Metal complexes based on 1,3-dithiole-2-thione-4,5-dithiolate (dmit) ligand have been intensively studied for more than 40 years due to their unusual chemical and physical properties. Besides, the highly delocalized frontier orbitals, that allow direct electron transfer through the ligand π orbitals, make these class of complexes promising candidates for photochemical devices as well as sensitizer for dye-sensitized solar cells.

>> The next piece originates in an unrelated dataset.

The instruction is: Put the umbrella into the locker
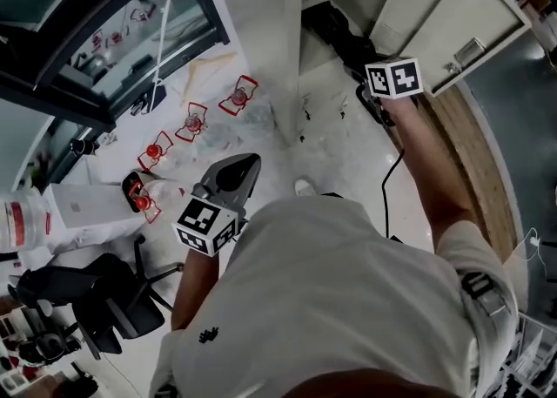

In this work, we investigated the electronic and geometric properties of Pd and Pt (CH3)2[M(dmit)2] complexes isolated on TiO2(101) surface by means of first-principles calculations using plane-wave basis sets and DFT calculation. Adsorption energies of metal complexes supported on a TiO2(101) surface are calculated for three different configurations, linked by the sulfur atom of Sthione, Sthiole–Sthiolate, and planar. The studies found that the most stable adsorption molecular configuration mode for the palladium(II) and platinum(II) complexes is the planar mode. TD-DFT molecular calculations revealed that the lowest energy transition in the ultraviolet visible near-infrared range mainly corresponds to the HOMO–LUMO excitation for the (CH3)2[M(dmit)2] complexes. Theoretical calculations of optical absorption spectra of (CH3)2[M(dmit)2] complexes adsorbed on the anatase (101) surface show that the interaction induces a slightly redshift of electronic absorption bands. Density of states for the metal complexes/TiO2(101) system revealed that the LUMO of the metal complexes lies at below the edge of the TiO2 conduction band. The adsorption of the (CH3)2[Pd(dmit)2] complex on the anatase (101) surface results in the emergence of new transitions below 1 eV that can be ascribed to the presence of a favorable overlap between the LUMO of the complex and the conduction band of the TiO2 semiconductor.